Но не обошлось и без красивой легенды. Из века в век Семипятницкие передают семейное предание о том, что истоки нашего рода не в татарском племени, к которому пращуры во время оно лишь прибились как к близким по тюркскому миру, а в древней Хазарии, когда-то великой державе, исчезнувшей, подобно Атлантиде, в потоке истории. Говорят даже, что семья наша состояла в близком родстве с Великим каганом.

Я не знаю, что в этой легенде правда, а что красивая сказка, возможно, помогавшая моим праотцам тешить своё самолюбие, уязвлённое бедной и зависимой жизнью. Но то ли всплывает моя генетическая прапамять, то ли действуют на подсознание все эти россказни, иногда мне снятся странные сны, подобный тому, который я увидел как раз прошлой ночью.

Хазарская демократия

В славном городе Итиле, что на Волге на реке, в стольном городе кагана, хазарейского царя, жил да был пастух кобылий, младший сын отца Наттуха, сам по имени Саат.

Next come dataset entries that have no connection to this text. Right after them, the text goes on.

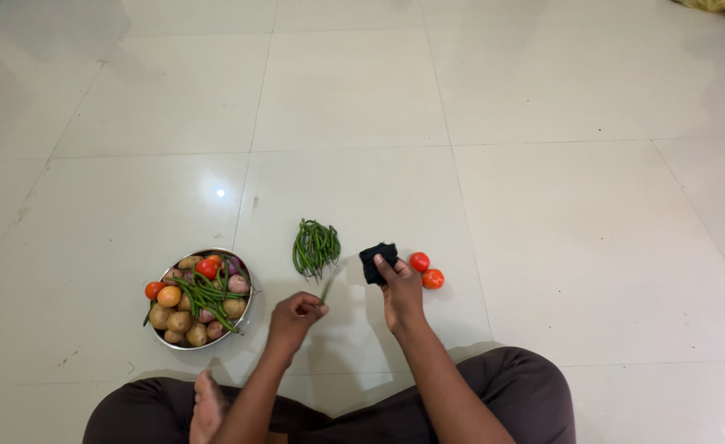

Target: The person sits on the floor and wipes tomatoes and green beans with a dark cloth. They handle the vegetables one at a time, rubbing the cloth over the surfaces and placing the cleaned items on the floor.

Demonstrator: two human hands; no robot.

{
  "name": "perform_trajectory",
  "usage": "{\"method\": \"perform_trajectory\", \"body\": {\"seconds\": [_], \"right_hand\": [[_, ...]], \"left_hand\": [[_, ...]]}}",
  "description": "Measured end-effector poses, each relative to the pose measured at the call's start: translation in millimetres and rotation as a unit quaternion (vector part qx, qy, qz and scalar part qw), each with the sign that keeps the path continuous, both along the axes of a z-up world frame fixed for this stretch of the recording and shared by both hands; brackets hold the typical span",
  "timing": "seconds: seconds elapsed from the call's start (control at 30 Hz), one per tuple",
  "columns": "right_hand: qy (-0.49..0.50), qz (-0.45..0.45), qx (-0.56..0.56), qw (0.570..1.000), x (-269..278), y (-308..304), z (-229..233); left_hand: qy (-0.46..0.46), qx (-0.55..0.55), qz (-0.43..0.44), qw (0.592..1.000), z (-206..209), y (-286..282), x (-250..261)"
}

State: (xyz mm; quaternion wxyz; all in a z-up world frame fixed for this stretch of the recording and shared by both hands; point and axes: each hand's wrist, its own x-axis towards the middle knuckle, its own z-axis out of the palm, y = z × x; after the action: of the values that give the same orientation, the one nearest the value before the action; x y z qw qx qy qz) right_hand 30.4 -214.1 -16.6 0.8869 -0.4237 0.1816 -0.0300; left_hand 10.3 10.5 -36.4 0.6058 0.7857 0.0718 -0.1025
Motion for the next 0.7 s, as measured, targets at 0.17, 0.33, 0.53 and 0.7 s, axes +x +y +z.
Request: {"method": "perform_trajectory", "body": {"seconds": [0.17,0.33,0.53,0.7], "right_hand": [[-0.007,-0.033,0.003,0.999,4.9,-15.0,2.9],[0.013,-0.017,0.008,1.0,0.0,-13.0,8.7],[-0.011,-0.026,0.009,1.0,-1.0,-12.8,15.9],[0.017,-0.008,-0.001,1.0,-0.1,-5.7,21.7]], "left_hand": [[-0.065,0.069,0.063,0.994,-18.5,17.1,38.8],[-0.043,0.075,0.132,0.987,-35.2,32.8,99.5],[-0.053,0.109,0.193,0.974,-74.9,37.8,108.5],[-0.084,0.22,0.18,0.955,-85.0,24.0,107.7]]}}
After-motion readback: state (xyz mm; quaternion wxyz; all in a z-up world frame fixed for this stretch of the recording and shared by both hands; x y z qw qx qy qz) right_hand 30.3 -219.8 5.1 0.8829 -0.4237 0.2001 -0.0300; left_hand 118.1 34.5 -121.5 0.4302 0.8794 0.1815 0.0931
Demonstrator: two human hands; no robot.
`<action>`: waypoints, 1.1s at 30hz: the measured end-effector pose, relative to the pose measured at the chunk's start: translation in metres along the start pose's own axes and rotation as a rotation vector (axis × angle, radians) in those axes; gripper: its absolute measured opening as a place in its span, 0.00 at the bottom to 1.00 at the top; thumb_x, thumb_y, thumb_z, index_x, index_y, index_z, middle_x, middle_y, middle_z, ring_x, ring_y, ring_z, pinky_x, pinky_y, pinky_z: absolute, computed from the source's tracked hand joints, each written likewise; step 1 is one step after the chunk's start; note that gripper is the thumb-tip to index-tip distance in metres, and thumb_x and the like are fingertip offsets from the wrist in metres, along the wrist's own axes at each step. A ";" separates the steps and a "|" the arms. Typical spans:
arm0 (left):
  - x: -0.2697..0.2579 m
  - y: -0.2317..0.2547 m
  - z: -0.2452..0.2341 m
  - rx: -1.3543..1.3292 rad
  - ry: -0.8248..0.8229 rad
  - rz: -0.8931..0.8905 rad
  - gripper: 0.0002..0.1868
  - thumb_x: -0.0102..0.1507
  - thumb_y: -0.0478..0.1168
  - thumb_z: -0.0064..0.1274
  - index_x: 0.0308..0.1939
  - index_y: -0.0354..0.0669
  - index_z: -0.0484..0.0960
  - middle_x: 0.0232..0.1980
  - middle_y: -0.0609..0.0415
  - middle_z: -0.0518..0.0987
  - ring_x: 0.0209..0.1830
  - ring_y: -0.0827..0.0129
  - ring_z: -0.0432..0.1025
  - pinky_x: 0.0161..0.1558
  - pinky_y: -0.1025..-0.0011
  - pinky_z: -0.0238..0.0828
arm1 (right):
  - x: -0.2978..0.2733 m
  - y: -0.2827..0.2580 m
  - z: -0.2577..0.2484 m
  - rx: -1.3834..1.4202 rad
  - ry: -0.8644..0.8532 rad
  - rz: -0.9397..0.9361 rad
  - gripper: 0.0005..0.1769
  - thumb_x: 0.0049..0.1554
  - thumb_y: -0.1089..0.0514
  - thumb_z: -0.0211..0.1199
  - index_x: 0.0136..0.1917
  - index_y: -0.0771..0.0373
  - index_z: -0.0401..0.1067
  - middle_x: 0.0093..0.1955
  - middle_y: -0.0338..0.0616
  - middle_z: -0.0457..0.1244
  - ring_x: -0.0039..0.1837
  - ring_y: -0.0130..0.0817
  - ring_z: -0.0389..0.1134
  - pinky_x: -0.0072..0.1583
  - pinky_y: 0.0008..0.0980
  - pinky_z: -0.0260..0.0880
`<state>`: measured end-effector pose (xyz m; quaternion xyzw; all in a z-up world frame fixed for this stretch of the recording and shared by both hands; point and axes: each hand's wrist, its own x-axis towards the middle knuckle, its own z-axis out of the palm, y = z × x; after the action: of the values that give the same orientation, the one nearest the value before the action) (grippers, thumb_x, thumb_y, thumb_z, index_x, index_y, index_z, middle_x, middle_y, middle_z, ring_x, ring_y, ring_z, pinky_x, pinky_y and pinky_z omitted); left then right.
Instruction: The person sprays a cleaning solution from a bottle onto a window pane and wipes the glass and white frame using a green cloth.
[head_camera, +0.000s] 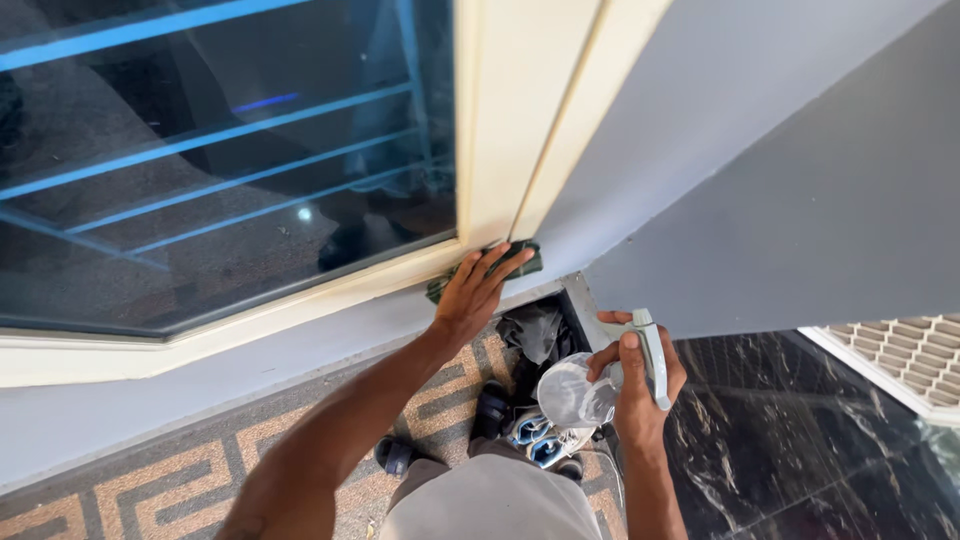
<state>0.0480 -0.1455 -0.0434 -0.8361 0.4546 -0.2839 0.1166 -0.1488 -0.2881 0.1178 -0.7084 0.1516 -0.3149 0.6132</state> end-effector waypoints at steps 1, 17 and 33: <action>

Хотя, конечно, не былинно он жил, не таким слогом. А просто жил, прозаически. Пас в степи кобылиц, таскал на руках жеребят, из загонов выгребал навоз. И не то чтобы в самом Итиле – куда бедному пастуху, квадратная сажень на полёт стрелы от дворца кагана стоит не меньше пяти весов серебра. Жил на окраине, у самой границы со степью. Оно и удобнее: где в Итиле кобыл пасти? Порою и привязать негде! Так и торкаются наездники туда-сюда меж домов каменных, шесты все заняты, локтя свободного не найдёшь, чтобы накинуть поводья!

А в степи благодать: ковыль да ветер.

В худом шатре жил, дырявом. Но не печалился. Летней ночью в прорехи шатра звёзды пролазили, лучами гладили, грели.

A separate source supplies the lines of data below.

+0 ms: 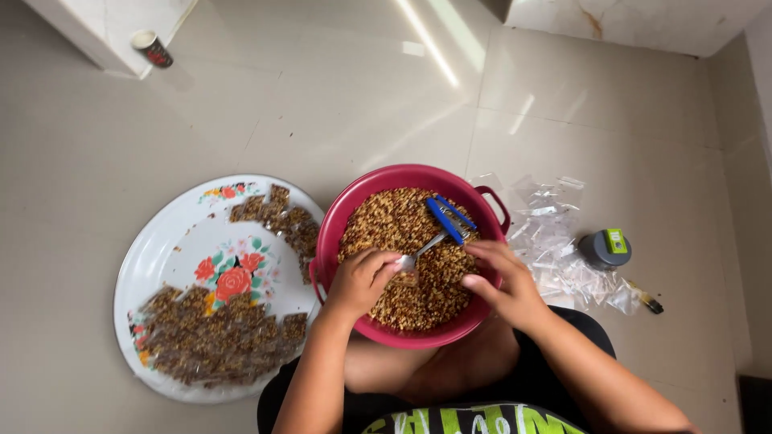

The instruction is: Scooping a nut and seed mixture into small plastic bags and sealing them with a handheld heat sealer.

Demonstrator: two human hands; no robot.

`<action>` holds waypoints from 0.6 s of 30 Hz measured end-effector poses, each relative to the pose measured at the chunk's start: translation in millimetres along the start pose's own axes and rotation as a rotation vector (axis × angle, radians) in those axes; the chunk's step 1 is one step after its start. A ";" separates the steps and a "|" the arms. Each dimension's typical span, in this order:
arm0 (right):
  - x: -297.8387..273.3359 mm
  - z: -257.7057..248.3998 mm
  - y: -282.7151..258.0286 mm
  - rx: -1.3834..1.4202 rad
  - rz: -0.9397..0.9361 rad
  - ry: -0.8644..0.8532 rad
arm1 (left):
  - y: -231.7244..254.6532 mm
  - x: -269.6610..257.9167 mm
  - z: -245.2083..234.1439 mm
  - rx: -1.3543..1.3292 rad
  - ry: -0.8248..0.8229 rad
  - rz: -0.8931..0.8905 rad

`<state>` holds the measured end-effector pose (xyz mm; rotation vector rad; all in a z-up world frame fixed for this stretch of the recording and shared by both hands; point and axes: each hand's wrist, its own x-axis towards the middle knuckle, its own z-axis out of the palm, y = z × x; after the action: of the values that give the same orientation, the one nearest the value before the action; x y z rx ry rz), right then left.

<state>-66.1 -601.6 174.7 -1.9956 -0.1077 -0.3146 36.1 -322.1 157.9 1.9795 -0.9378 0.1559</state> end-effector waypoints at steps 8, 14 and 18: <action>60.3 62.4 -20.7 0.104 0.224 -0.368 | -10.7 2.4 14.6 -0.231 0.184 -0.181; 55.1 76.0 -4.9 0.263 0.222 -0.187 | -17.0 -2.1 30.8 -0.488 0.411 -0.286; 53.3 72.7 -6.9 0.396 0.166 -0.106 | -10.9 2.9 35.7 -0.754 0.362 -0.246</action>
<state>-3.8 -536.7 165.8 -1.6149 -0.0650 -0.0719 36.7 -348.3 131.2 1.2863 -0.4156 0.0101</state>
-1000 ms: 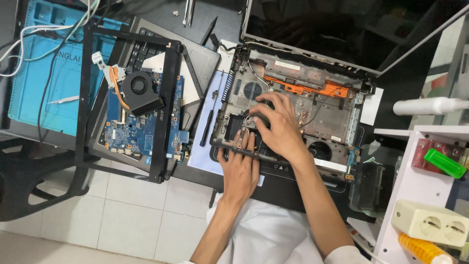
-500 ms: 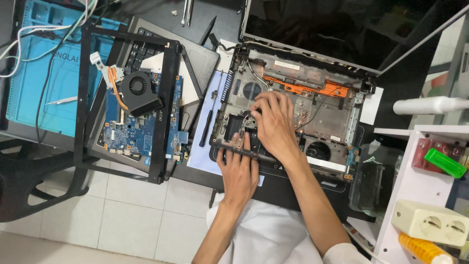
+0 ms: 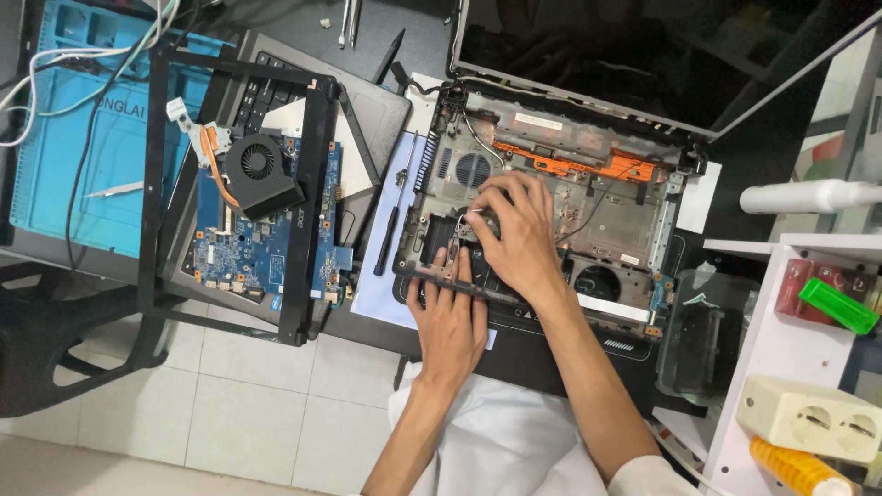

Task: The person works on the internal components of a disassembled laptop, manipulating wires and connectors near the cooling fan and motherboard. They then lift and reposition the screen assembly and handle the laptop's frame and bezel.

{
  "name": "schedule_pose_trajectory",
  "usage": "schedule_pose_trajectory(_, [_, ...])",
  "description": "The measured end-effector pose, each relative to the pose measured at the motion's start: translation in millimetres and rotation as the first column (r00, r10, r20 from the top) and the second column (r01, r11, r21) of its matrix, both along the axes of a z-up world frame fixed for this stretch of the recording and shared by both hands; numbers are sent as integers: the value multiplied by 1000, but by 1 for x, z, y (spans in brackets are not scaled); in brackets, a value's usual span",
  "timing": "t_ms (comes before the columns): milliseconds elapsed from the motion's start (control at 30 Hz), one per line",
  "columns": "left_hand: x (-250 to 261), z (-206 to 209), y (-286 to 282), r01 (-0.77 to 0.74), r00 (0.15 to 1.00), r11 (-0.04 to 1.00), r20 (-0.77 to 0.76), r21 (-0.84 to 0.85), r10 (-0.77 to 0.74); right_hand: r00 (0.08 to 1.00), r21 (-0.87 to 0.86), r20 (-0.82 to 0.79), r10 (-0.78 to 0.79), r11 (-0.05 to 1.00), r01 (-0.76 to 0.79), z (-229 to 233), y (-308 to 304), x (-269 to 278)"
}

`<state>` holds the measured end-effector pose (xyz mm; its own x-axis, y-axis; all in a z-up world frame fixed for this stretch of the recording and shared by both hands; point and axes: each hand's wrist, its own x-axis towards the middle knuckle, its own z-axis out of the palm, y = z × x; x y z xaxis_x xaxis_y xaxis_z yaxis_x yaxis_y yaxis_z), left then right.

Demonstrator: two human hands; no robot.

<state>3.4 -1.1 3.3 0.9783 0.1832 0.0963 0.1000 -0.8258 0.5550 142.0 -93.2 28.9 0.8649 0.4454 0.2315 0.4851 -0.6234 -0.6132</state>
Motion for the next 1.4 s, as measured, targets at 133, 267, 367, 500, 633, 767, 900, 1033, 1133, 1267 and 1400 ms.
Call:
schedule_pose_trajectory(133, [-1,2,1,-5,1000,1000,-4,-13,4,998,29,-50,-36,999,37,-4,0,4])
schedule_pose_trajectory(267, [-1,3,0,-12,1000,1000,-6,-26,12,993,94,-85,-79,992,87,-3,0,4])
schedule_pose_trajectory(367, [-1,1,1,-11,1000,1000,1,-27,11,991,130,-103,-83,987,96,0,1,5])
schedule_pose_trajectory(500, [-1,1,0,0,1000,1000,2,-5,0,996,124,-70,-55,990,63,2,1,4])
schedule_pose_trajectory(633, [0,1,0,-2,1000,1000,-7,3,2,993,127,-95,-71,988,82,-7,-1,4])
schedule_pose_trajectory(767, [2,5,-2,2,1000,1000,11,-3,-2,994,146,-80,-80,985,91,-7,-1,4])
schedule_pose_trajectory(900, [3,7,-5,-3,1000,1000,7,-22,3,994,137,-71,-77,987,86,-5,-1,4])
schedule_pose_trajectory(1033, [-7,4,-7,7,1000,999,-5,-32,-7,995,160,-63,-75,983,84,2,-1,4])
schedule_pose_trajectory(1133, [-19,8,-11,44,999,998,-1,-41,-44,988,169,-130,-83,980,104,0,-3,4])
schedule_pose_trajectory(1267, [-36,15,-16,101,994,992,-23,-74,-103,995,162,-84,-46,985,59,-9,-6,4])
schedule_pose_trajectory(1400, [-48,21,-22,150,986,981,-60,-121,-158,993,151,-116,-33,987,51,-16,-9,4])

И то сказать, никто, кроме них, Саата не гладил, не грел.

Потому тосковал Саат. Золота и серебра не алкал, к хоромам каменным не стремился и славы не желал, хотел только, чтобы рядом с ним была дева с волосами чёрными, глазами карими, грудью, как вымя молодой кобылицы, и крупом крутым. Долго по жене тосковал!

А потом и это прошло.

И тогда совсем хорошо стало Саату жить.

Итиль Саата не призывал, Саат Итиля не помнил. Даже мытарь забыл тропу к шатру Саата. Когда человек без жены и богатства, когда на базар не ходит, в бане языком не треплет, у каганских ворот пыль не глотает – его как и нет вовсе, невидимый он. Потому свободный.

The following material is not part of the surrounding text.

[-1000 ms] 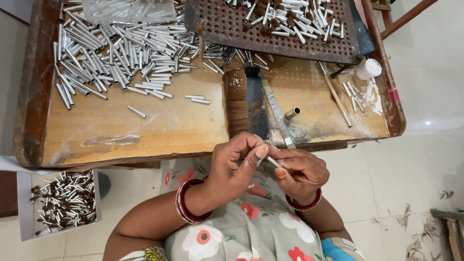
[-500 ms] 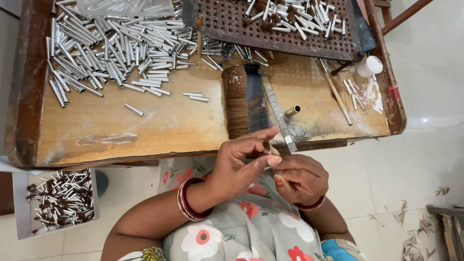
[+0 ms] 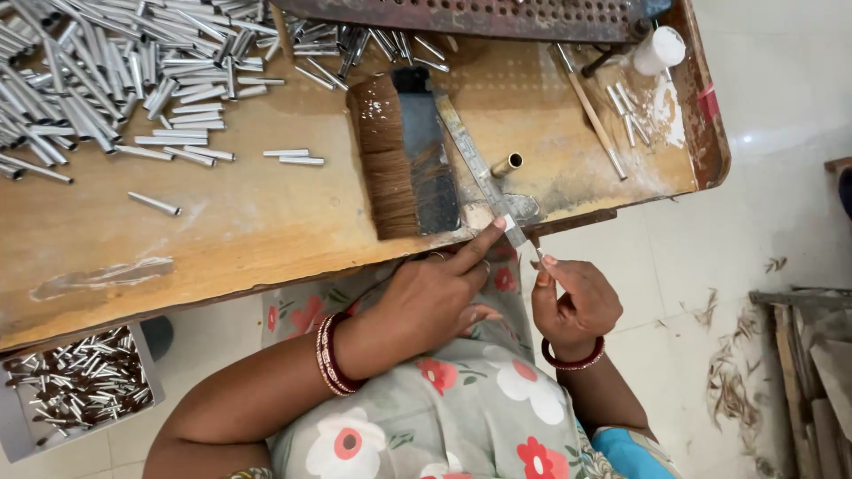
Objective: Assembling small cylindrical metal tubes by inserting components and checking lengths with a ruler.
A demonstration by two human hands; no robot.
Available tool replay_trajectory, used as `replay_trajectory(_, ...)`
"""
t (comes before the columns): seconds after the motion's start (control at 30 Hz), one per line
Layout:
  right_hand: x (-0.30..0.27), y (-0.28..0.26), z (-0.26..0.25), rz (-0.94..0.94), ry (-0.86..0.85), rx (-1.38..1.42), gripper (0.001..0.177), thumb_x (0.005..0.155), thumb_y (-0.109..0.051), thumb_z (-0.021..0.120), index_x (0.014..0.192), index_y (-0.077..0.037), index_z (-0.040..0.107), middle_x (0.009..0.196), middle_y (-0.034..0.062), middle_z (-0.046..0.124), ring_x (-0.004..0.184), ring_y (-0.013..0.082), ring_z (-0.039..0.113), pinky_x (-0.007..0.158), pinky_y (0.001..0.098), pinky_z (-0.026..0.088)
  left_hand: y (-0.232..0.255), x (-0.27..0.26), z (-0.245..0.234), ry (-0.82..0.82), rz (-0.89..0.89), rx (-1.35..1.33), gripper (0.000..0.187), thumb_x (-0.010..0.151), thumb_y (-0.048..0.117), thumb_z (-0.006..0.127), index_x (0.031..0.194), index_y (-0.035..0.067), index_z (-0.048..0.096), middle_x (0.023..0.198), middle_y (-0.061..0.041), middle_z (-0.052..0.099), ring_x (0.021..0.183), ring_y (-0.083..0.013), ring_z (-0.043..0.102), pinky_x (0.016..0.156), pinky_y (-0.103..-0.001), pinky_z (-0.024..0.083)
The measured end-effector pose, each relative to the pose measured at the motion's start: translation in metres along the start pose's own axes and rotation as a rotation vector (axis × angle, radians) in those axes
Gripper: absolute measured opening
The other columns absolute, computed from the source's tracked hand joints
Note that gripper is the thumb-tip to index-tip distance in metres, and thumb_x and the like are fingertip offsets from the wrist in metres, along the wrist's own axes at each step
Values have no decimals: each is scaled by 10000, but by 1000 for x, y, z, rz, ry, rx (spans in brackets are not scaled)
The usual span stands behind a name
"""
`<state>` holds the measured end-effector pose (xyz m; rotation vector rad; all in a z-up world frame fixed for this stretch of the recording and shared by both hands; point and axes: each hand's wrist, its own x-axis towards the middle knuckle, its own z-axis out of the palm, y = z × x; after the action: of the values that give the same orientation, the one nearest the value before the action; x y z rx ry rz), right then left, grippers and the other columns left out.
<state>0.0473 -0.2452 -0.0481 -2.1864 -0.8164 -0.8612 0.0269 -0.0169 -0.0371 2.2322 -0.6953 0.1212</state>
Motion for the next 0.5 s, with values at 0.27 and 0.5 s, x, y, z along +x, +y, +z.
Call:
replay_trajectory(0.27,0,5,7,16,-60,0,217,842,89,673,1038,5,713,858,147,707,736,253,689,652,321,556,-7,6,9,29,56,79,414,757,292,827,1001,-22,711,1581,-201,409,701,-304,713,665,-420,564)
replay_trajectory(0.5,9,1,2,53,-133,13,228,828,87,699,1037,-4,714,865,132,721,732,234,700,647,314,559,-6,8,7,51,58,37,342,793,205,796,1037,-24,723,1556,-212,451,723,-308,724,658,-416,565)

Иногда так думал Саат: велик каган, слава ему и победа над всеми врагами, зачем кагану бедный пастух с кобылицами?

Куда кагану, благословенно имя его под луной и солнцем, помнить обо всех пастухах в бескрайней степи? Войска в набеги, налоги в казну, наложниц на ковры шерстяные – пойди со всеми делами государственными управься! Да и пастуху до кагана ли: вот гнедая жеребёнка принесла; молоко в бурдюке скисло, да как-то не так, створожилось, а той ночью волки выли с заката, не погрызли бы лошадей.

И получается, что живут каган и пастух – каждый сам по себе. Оно и хорошо.

Но каждый год случалось чудное. Во второе безлуние после равностояния дня и ночи на весенней траве Саат вставал с зарёй утренней, да как бы не просыпался, а спящий вставал. Брал посох кизиловый, шёл в туман к Итилю-городу.

Если бы видеть мог, то знал бы, что не один. Со всей степи люди в бешметах рваных идут, качаются. Глаза открыты, а смотрят сон. Друг на дружку наталкиваются, падают, кого и потопчут. И всё прут, прут, ровно муравьишки через протоку.

Потому что раз в году всей Хазарии уложено голосить за кагана да испирать Большой курултай.

Вот волочится Саат, и голова его делится на бортии. Потому что только бортии ноне испираются в Большой курултай.

И чувствует Саат, что три десятины его головы, от правого уха до макушки, за Единую Хазарию, эта бортия самая большая, и сам каган в ней или около.